I'll try and address most of your counter points in order. You say the modifications for interstage pipework would be minor. Have you considered the fact that the pipework would have to run on the outside of the vehicle as the engine gets in the way of having the pipes run inboard? Have you considered what effect this would have on the vehicles centre of mass or aerodynamic profile? How would you sort out pumping fuel from one tank to the other once the pressure between the first and second stage tanks equalizes? How do make sure all tanks are fully purged of fuel before impact? (you'd better hope they are or you'll have a very large explosion) What effect are these changes going to have on the structural integrity of the tank and the vehicle as a whole?

Still think these are minor changes?

You say the stack would be going at mach 12 rather than mach 6. I've tried looking this up without much success so I'll assume you're correct on this one. Either way it's still going chuffing fast, horizontally. Any significant manouveres like this 3 point turn you talk about are going to subject the vehicle to lateral stresses it was not designed to stand up to. Rockets are built to be as light as possible remember.
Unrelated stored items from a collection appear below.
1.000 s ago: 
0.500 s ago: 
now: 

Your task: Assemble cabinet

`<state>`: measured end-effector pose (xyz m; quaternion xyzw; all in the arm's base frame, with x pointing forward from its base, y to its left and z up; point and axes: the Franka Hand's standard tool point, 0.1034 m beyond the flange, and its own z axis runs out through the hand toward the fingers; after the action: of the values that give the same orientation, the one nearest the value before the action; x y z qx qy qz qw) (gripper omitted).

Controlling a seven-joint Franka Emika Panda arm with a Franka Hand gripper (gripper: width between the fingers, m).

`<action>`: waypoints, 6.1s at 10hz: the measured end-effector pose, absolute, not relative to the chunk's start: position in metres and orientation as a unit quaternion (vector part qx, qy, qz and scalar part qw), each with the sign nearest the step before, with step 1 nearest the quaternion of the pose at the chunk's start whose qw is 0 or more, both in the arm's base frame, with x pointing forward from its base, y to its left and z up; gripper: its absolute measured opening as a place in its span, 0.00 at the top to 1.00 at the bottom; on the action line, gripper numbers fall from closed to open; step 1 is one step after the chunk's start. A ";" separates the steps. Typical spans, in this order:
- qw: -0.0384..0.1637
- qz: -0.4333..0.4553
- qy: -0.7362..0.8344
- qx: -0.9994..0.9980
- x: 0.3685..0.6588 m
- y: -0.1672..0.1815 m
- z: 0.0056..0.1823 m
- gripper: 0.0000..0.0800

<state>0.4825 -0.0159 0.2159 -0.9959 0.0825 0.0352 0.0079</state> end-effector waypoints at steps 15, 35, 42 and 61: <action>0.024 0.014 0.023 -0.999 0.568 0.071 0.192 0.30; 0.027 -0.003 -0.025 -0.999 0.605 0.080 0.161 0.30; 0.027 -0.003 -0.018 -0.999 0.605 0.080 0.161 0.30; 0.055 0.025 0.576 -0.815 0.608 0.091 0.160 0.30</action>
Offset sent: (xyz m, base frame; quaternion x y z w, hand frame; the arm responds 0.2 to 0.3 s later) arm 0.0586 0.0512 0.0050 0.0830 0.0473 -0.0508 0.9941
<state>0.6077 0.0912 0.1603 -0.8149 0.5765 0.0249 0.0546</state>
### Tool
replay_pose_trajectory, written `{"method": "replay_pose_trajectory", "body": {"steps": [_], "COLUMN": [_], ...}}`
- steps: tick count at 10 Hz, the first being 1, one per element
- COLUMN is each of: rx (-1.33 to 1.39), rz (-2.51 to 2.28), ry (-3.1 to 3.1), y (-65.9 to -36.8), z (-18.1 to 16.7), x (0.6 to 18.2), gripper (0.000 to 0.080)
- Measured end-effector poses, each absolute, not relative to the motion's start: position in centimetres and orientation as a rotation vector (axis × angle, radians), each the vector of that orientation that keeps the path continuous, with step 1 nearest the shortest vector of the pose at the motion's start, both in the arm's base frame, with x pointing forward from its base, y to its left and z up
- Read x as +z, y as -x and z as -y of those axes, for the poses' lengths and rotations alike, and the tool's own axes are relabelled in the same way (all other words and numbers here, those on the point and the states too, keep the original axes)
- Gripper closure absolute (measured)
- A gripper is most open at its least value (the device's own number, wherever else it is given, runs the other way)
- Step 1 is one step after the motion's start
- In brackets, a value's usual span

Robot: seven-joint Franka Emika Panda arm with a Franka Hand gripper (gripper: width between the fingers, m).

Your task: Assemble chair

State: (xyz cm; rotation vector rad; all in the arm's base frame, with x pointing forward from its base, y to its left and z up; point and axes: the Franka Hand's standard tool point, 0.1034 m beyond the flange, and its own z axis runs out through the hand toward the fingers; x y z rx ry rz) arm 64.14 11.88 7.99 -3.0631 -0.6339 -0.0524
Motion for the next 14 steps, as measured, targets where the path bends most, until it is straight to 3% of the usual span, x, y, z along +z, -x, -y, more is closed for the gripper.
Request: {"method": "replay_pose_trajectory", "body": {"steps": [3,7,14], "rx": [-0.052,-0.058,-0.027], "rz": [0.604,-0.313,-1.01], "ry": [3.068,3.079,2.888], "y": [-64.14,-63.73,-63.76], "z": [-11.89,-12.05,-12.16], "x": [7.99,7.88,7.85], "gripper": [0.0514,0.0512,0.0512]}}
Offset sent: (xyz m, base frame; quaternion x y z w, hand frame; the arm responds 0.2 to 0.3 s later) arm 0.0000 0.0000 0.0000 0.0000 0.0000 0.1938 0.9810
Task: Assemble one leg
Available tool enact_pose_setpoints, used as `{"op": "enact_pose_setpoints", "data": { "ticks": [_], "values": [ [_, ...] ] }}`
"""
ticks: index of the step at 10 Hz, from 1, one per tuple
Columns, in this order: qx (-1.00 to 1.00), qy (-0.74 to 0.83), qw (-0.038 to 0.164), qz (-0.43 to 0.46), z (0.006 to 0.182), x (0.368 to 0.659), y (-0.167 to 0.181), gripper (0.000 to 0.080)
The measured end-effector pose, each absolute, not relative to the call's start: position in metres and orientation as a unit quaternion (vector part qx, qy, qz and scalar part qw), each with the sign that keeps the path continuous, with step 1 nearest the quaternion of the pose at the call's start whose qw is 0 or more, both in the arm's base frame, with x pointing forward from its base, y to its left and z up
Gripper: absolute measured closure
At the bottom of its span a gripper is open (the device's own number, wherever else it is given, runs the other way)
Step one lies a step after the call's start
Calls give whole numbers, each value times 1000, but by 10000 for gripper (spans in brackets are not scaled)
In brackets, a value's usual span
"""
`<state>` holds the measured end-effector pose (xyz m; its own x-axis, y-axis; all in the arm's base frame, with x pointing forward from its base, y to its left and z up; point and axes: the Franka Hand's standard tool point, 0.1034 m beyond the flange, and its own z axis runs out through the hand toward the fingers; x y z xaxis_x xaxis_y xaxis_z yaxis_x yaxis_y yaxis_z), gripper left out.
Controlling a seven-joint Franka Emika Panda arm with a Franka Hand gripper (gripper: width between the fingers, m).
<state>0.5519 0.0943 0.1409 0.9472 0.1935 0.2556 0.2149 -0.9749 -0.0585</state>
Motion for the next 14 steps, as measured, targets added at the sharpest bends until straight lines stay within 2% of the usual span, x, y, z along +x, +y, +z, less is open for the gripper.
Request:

Even if it could do this, it's still moving in the same direction at the same speed, just now pointing the wrong way. How do you control a rocket pointing arse first? Your aerodynamic profile is all different, the main engines and any manouvering thrusters are all pointing the wrong way, aerodynamic heating becomes are real problem as it decends back through the atmosphere (even at mach 6, let alone mach 12) and any shielding on the vehicle is at the front and now pointed the wrong way. These are not simple problems to solve.

I know I refered to this arrangement as a guided landing rather than an abort but the important word there was "guided". You rocket is over the sea remember? How do you propose to get it back over land? Even if you manage that, how do you get it to land upright and concertina neatly as you describe without some very precise control of speed and direction. All with empty fuel tanks?

My point is not to suggest that these problems are insurmountable, only to highlight issues that going by the content of your previous posts, you appear not to have considered and also to point out that the design changes required to address all these problems would not be "minor" but would actually result in a radically different vehicle from the one that launched to other day.